Whenever a line in the data holds the string "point", pull that line out.
── RECORD EXCERPTS
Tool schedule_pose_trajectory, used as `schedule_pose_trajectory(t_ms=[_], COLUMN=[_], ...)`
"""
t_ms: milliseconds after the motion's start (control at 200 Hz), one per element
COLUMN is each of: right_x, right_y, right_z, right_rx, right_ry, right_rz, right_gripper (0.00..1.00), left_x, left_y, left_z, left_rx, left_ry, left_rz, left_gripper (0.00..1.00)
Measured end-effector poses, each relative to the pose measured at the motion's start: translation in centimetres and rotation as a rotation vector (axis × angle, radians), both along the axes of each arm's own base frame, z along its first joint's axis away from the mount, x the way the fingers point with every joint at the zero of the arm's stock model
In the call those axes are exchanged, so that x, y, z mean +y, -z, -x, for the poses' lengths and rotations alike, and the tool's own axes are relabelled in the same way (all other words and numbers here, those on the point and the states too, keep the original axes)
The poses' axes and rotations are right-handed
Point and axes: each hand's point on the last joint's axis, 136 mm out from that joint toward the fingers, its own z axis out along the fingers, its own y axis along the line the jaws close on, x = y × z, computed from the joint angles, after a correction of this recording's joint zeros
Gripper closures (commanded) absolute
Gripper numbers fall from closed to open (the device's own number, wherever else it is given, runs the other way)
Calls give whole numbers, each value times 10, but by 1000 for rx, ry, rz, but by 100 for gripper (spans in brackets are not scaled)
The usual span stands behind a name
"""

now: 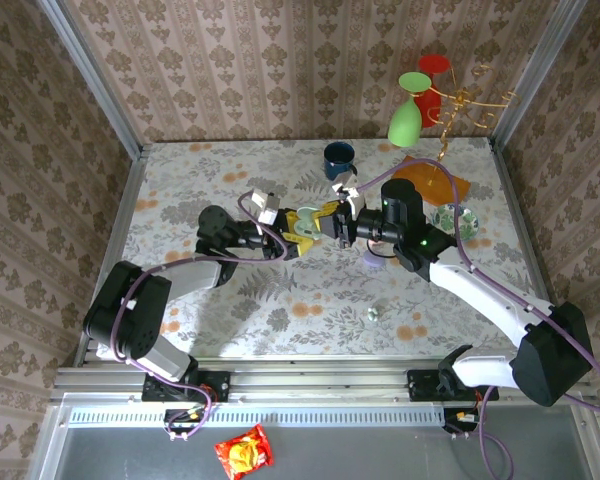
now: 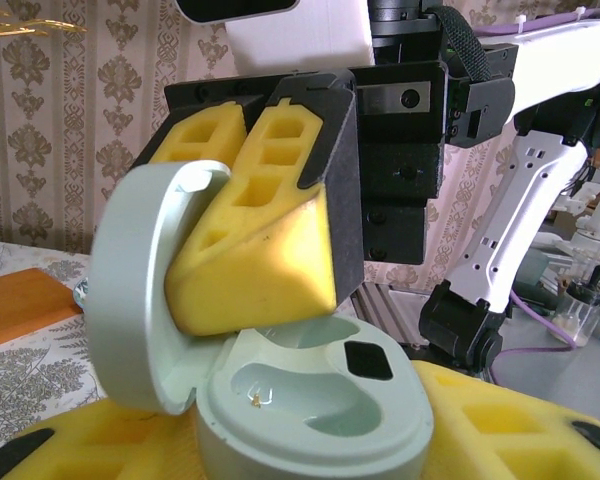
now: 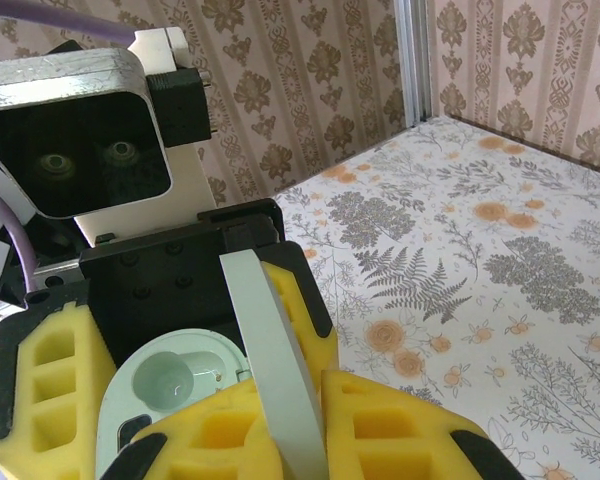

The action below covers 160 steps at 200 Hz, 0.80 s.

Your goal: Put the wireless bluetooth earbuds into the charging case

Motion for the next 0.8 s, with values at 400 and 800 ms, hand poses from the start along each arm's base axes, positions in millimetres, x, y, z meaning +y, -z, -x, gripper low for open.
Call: schedule_pose_trajectory(t_ms=[400,800], right_x=[0,-20], right_y=[4,-22], right_z=[-1,10], right_rx=[12,-2], right_ry=[2,92], right_rz=[6,-61], right_gripper=[88,35], left_x=[-1,5], left_y=[2,3], left_z=[-1,-15], left_rx=[3,7], left_ry=[1,-57], left_rz=[-2,4], left_gripper=[65,65])
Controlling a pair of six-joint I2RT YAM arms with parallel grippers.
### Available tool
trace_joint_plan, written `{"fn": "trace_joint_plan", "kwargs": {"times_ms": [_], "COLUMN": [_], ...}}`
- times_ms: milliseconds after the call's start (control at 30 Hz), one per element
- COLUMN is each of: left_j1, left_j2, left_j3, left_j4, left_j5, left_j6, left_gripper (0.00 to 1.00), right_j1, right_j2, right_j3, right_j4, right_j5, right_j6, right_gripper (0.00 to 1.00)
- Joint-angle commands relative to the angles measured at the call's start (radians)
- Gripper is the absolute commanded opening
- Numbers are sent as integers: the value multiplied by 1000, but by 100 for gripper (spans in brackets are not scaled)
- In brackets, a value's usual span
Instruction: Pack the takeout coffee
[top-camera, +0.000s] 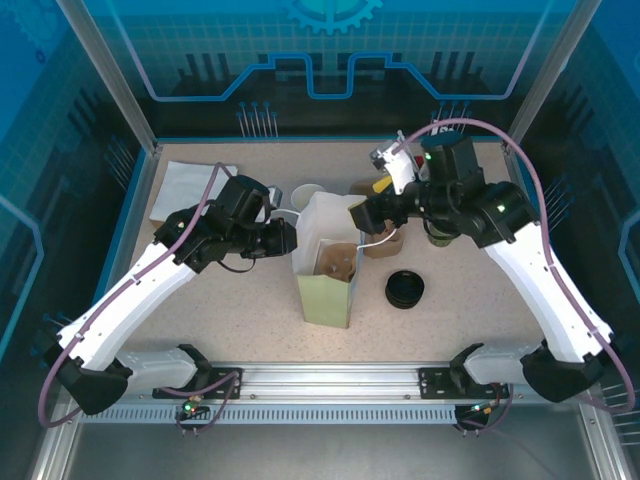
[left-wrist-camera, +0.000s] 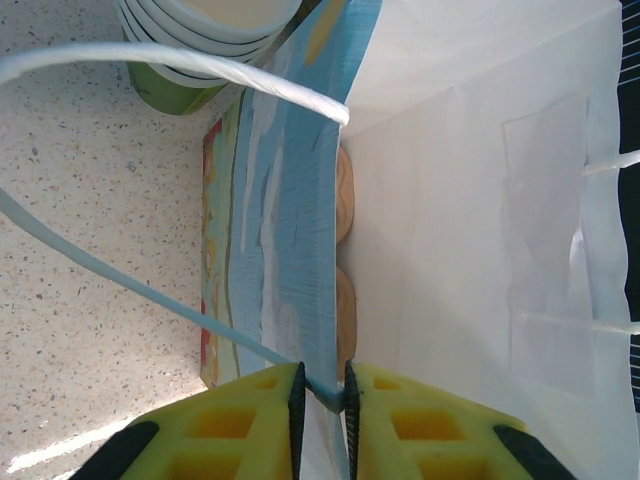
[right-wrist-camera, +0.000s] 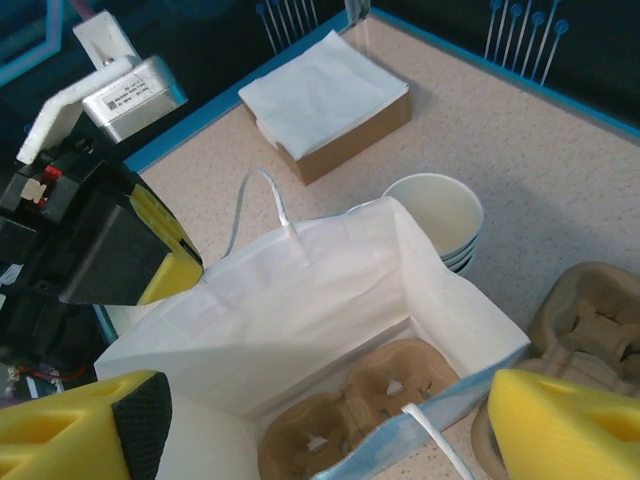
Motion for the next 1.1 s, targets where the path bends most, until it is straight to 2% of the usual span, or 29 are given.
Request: {"fn": "trace_joint_plan", "kwargs": {"times_ms": [0, 167, 500, 733, 1067], "left_j1": [-7, -5, -4, 2, 63], "left_j2": [4, 13, 12, 9, 16], "left_j3": [25, 49, 164, 280, 360], "left_j4": [-12, -14, -86, -175, -206], "left_j5": [-7, -3, -39, -96, -115], "left_j6": [3, 16, 81, 149, 273], "left_gripper": [24, 34, 57, 64, 71], "right_j1": [-34, -85, -198, -220, -259], "right_j2": [-72, -150, -263, -304, -379], "right_j3": [-48, -113, -207, -250, -382], "right_j4": [93, 125, 129, 88, 89], "right_j5": [-22, 0, 81, 234, 253], "right_j6": [62, 111, 200, 220, 264], "right_gripper": [89, 100, 100, 100, 100]}}
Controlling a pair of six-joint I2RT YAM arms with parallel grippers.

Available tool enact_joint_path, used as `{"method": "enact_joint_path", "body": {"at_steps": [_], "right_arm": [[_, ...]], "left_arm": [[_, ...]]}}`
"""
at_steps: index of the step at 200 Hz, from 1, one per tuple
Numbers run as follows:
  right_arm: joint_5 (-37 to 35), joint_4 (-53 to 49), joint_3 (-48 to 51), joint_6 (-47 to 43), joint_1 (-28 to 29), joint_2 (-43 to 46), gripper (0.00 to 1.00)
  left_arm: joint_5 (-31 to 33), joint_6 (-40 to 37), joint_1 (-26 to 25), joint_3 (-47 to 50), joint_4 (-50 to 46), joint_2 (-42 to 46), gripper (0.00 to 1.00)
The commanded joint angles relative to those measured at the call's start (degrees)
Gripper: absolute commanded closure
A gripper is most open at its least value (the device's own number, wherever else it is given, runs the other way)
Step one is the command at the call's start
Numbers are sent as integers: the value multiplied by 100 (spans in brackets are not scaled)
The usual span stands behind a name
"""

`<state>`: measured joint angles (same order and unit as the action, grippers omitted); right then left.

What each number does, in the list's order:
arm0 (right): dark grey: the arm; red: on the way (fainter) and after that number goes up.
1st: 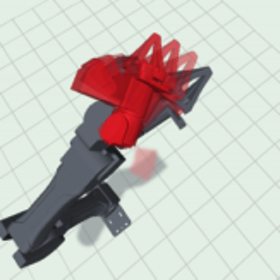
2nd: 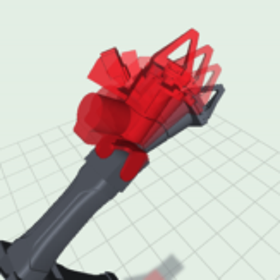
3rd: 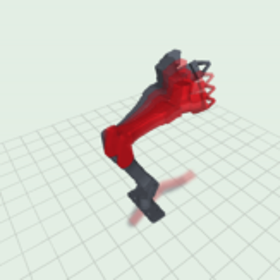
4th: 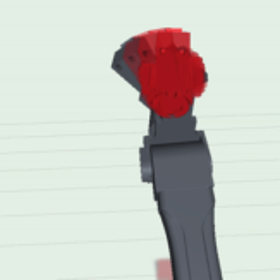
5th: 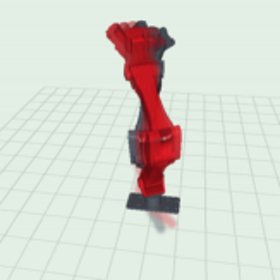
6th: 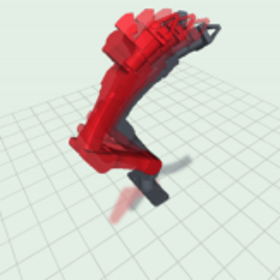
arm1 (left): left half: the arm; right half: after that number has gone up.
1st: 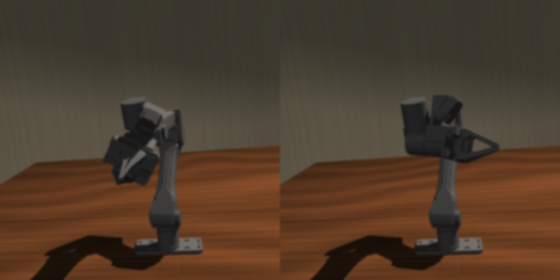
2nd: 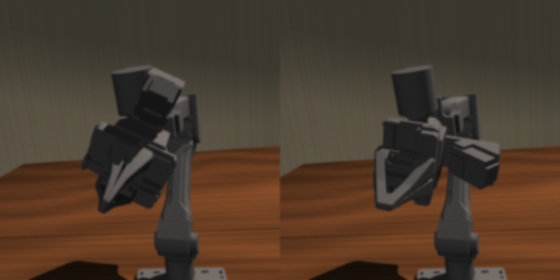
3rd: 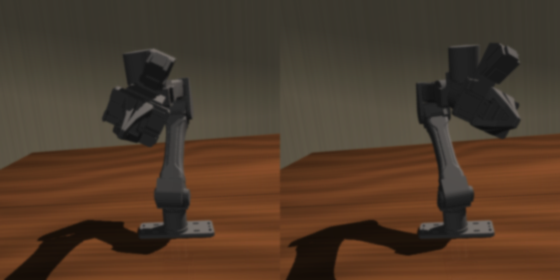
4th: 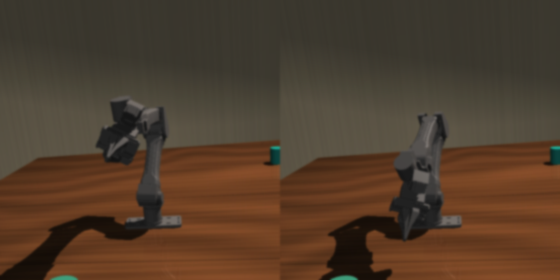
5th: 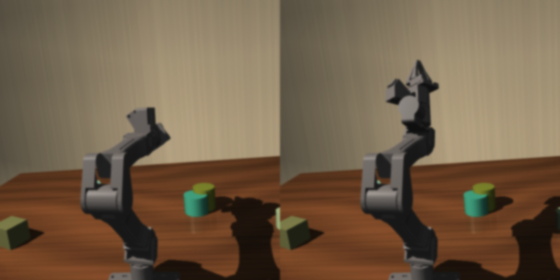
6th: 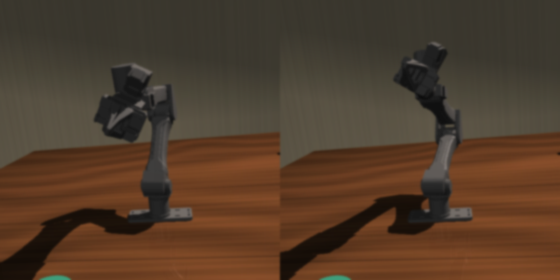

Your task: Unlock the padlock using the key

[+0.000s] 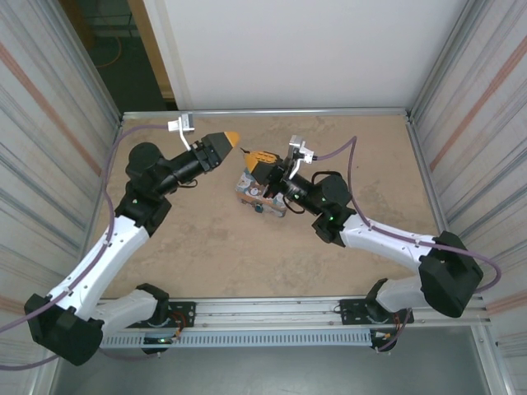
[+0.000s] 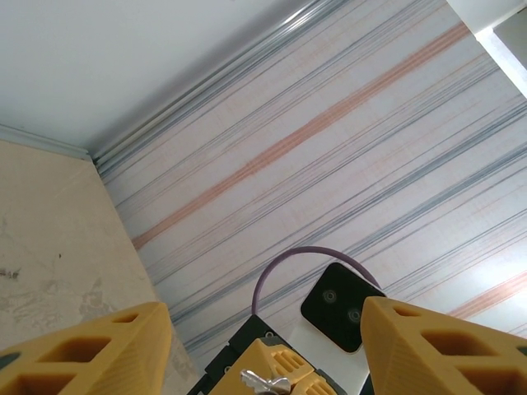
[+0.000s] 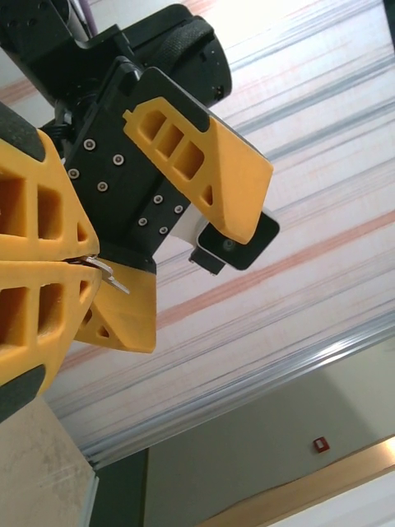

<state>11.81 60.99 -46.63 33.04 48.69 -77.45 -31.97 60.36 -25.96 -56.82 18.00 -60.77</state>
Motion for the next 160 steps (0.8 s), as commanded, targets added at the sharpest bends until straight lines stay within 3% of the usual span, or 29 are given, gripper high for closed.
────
__RESPONSE TO THIS EXERCISE__
Measured end-effector poses, each relative to the pose measured at the motion's start: translation in centimetres and rotation as a rotation vector (axis × angle, radians), both along the axes of each arm's own base frame, z along its first joint's axis away from the mount, x the way the fingers point with every joint at the zero of the arm's stock model
In the call those axes are exchanged, so that x, y, z mean +y, -z, -x, for the poses' lengths and rotations alike, and the tool's own axes are relabelled in the same way (all other words and numbers here, those on the point and the states too, keep the original axes)
Point and axes: each hand's point on the last joint's axis, 136 mm out from that joint toward the fingers, its own z axis out along the fingers, its own y axis along the line the jaws close on, x = y × z, computed from the joint angles, after a correction of this recording's joint zeros

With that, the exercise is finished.